What you should do
Without the images, write out the entries word for word.

--- Given records Enclosed Below ---

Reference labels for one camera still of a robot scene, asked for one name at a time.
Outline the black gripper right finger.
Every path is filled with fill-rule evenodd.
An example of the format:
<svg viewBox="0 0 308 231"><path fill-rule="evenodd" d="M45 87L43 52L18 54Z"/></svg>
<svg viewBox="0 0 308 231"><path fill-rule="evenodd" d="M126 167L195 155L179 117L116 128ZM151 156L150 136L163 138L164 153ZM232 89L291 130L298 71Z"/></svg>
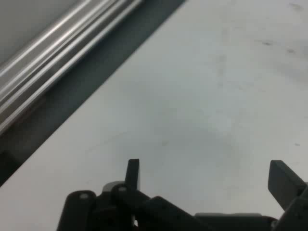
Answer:
<svg viewBox="0 0 308 231"><path fill-rule="evenodd" d="M286 163L272 160L268 190L283 209L274 223L274 231L306 231L308 229L308 184Z"/></svg>

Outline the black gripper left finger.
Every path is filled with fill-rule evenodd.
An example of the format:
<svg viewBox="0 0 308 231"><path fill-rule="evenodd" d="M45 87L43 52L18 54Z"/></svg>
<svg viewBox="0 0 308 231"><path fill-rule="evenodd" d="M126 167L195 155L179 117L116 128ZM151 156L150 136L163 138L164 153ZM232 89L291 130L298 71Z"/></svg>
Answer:
<svg viewBox="0 0 308 231"><path fill-rule="evenodd" d="M76 191L66 198L59 231L203 231L192 215L162 197L138 190L140 161L130 159L124 182L97 196Z"/></svg>

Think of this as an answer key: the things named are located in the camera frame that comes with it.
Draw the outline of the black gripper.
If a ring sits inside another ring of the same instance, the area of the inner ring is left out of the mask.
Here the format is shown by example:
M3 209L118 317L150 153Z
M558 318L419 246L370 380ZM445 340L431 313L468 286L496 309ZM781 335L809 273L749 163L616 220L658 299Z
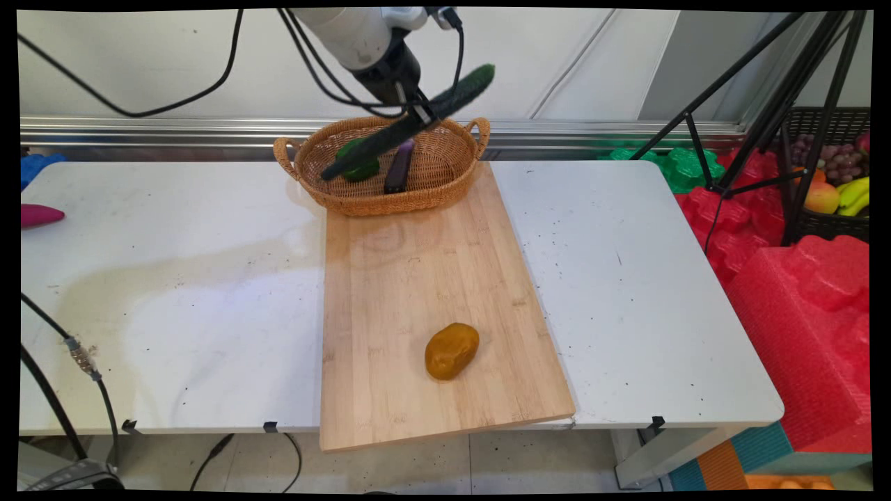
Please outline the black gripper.
M427 96L421 89L420 64L405 41L392 40L381 59L370 67L354 70L354 78L376 101L368 106L408 106L398 121L398 134L417 136L426 127L436 127L448 117L445 105L450 91Z

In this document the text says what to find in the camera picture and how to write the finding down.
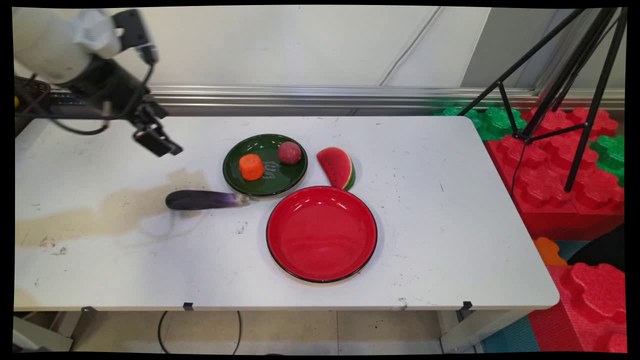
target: red fruit
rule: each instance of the red fruit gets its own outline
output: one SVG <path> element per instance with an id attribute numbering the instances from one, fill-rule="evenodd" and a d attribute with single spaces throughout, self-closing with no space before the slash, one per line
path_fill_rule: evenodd
<path id="1" fill-rule="evenodd" d="M 278 148 L 278 157 L 283 163 L 293 165 L 302 158 L 302 151 L 295 143 L 284 142 Z"/>

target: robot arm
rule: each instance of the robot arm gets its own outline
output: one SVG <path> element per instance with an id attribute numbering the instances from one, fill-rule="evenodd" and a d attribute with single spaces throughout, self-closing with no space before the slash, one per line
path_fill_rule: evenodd
<path id="1" fill-rule="evenodd" d="M 136 128 L 134 140 L 157 156 L 182 152 L 158 121 L 168 113 L 151 98 L 146 87 L 157 51 L 137 10 L 109 16 L 101 9 L 82 9 L 73 21 L 43 8 L 12 8 L 12 13 L 13 56 L 18 62 L 48 82 L 69 89 L 89 107 L 97 111 L 111 108 L 115 114 L 89 119 L 128 120 Z M 116 34 L 118 28 L 124 29 L 122 36 Z M 149 65 L 142 82 L 111 59 L 130 47 L 135 47 Z M 17 115 L 87 119 L 46 114 L 39 106 L 34 108 L 38 113 Z"/>

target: watermelon slice
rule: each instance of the watermelon slice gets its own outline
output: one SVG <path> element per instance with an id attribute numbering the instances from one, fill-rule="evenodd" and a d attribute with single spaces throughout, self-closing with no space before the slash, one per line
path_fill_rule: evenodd
<path id="1" fill-rule="evenodd" d="M 356 181 L 356 169 L 349 155 L 337 147 L 328 147 L 316 155 L 329 183 L 334 188 L 349 190 Z"/>

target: eggplant
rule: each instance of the eggplant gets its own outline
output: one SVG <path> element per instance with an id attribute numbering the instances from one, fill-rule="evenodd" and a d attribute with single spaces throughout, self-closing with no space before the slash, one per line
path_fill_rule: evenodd
<path id="1" fill-rule="evenodd" d="M 233 208 L 249 201 L 249 197 L 234 193 L 179 190 L 166 196 L 164 203 L 173 210 L 204 210 Z"/>

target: white table
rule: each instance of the white table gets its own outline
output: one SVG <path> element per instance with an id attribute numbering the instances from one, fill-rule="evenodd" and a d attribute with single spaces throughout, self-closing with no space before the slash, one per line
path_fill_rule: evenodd
<path id="1" fill-rule="evenodd" d="M 68 123 L 90 129 L 95 122 Z M 184 148 L 155 157 L 113 122 L 79 136 L 36 120 L 15 140 L 14 311 L 257 309 L 477 310 L 442 337 L 454 352 L 559 294 L 464 117 L 170 117 Z M 271 258 L 265 227 L 284 195 L 249 206 L 170 211 L 178 189 L 231 192 L 240 140 L 279 133 L 308 154 L 294 189 L 328 184 L 316 153 L 352 157 L 351 192 L 371 209 L 378 246 L 346 280 L 313 284 Z"/>

--- End of Enclosed Given records ---

Exercise result
Reference labels for one camera still of a robot scene, asked for one name at a time.
Outline the black gripper right finger.
Every path is filled with fill-rule evenodd.
An example of the format:
<svg viewBox="0 0 308 231"><path fill-rule="evenodd" d="M45 87L43 52L18 54Z"/></svg>
<svg viewBox="0 0 308 231"><path fill-rule="evenodd" d="M126 167L195 155L179 117L116 128ZM151 156L150 136L163 138L164 153ZM232 89L291 130L298 71Z"/></svg>
Answer:
<svg viewBox="0 0 308 231"><path fill-rule="evenodd" d="M286 163L272 160L268 190L283 209L274 223L274 231L306 231L308 229L308 184Z"/></svg>

Outline the black gripper left finger.
Every path is filled with fill-rule evenodd.
An example of the format:
<svg viewBox="0 0 308 231"><path fill-rule="evenodd" d="M45 87L43 52L18 54Z"/></svg>
<svg viewBox="0 0 308 231"><path fill-rule="evenodd" d="M126 167L195 155L179 117L116 128ZM151 156L150 136L163 138L164 153ZM232 89L291 130L298 71Z"/></svg>
Answer:
<svg viewBox="0 0 308 231"><path fill-rule="evenodd" d="M76 191L66 198L59 231L203 231L192 215L162 197L138 190L140 161L130 159L124 182L97 196Z"/></svg>

Think of this as an answer key: the things named are located in the camera frame that comes with it.
Draw the outline of the black gripper.
If a ring sits inside another ring of the same instance, the area of the inner ring is left out of the mask.
Here the format is shown by example:
M3 209L118 317L150 153Z
M558 318L419 246L370 380ZM445 340L431 313L468 286L496 309ZM781 335L809 273L749 163L616 220L658 299Z
Please outline the black gripper.
M427 96L421 89L420 64L405 41L392 40L381 59L370 67L354 70L354 78L376 101L368 106L408 106L398 121L398 134L417 136L426 127L436 127L448 117L445 105L450 91Z

In this document the text says what to find in the camera picture and how to write the finding down.
target: red fruit
rule: each instance of the red fruit gets its own outline
output: one SVG <path> element per instance with an id attribute numbering the instances from one, fill-rule="evenodd" and a d attribute with single spaces throughout, self-closing with no space before the slash, one per line
path_fill_rule: evenodd
<path id="1" fill-rule="evenodd" d="M 278 148 L 278 157 L 283 163 L 293 165 L 302 158 L 302 151 L 295 143 L 284 142 Z"/>

target: robot arm
rule: each instance of the robot arm gets its own outline
output: one SVG <path> element per instance with an id attribute numbering the instances from one, fill-rule="evenodd" and a d attribute with single spaces throughout, self-closing with no space before the slash, one per line
path_fill_rule: evenodd
<path id="1" fill-rule="evenodd" d="M 136 128 L 134 140 L 157 156 L 182 152 L 158 121 L 168 113 L 151 98 L 146 87 L 157 51 L 137 10 L 109 16 L 101 9 L 82 9 L 73 21 L 43 8 L 12 8 L 12 13 L 13 56 L 18 62 L 48 82 L 69 89 L 89 107 L 97 111 L 111 108 L 115 114 L 89 119 L 128 120 Z M 116 34 L 118 28 L 124 29 L 122 36 Z M 149 65 L 142 82 L 111 59 L 130 47 L 135 47 Z M 17 115 L 87 119 L 46 114 L 39 106 L 34 108 L 38 113 Z"/>

target: watermelon slice
rule: each instance of the watermelon slice gets its own outline
output: one SVG <path> element per instance with an id attribute numbering the instances from one, fill-rule="evenodd" and a d attribute with single spaces throughout, self-closing with no space before the slash, one per line
path_fill_rule: evenodd
<path id="1" fill-rule="evenodd" d="M 356 181 L 356 169 L 349 155 L 337 147 L 328 147 L 316 155 L 329 183 L 334 188 L 349 190 Z"/>

target: eggplant
rule: each instance of the eggplant gets its own outline
output: one SVG <path> element per instance with an id attribute numbering the instances from one, fill-rule="evenodd" and a d attribute with single spaces throughout, self-closing with no space before the slash, one per line
path_fill_rule: evenodd
<path id="1" fill-rule="evenodd" d="M 233 208 L 249 201 L 249 197 L 234 193 L 179 190 L 166 196 L 164 203 L 173 210 L 204 210 Z"/>

target: white table
rule: each instance of the white table gets its own outline
output: one SVG <path> element per instance with an id attribute numbering the instances from one, fill-rule="evenodd" and a d attribute with single spaces throughout, self-closing with no space before the slash, one per line
path_fill_rule: evenodd
<path id="1" fill-rule="evenodd" d="M 68 123 L 90 129 L 95 122 Z M 184 148 L 155 157 L 113 122 L 79 136 L 36 120 L 15 140 L 14 311 L 257 309 L 477 310 L 442 337 L 454 352 L 559 294 L 464 117 L 170 117 Z M 271 258 L 265 227 L 284 195 L 249 206 L 170 211 L 178 189 L 231 192 L 240 140 L 279 133 L 308 154 L 294 189 L 328 184 L 316 153 L 352 157 L 351 192 L 371 209 L 378 246 L 346 280 L 313 284 Z"/>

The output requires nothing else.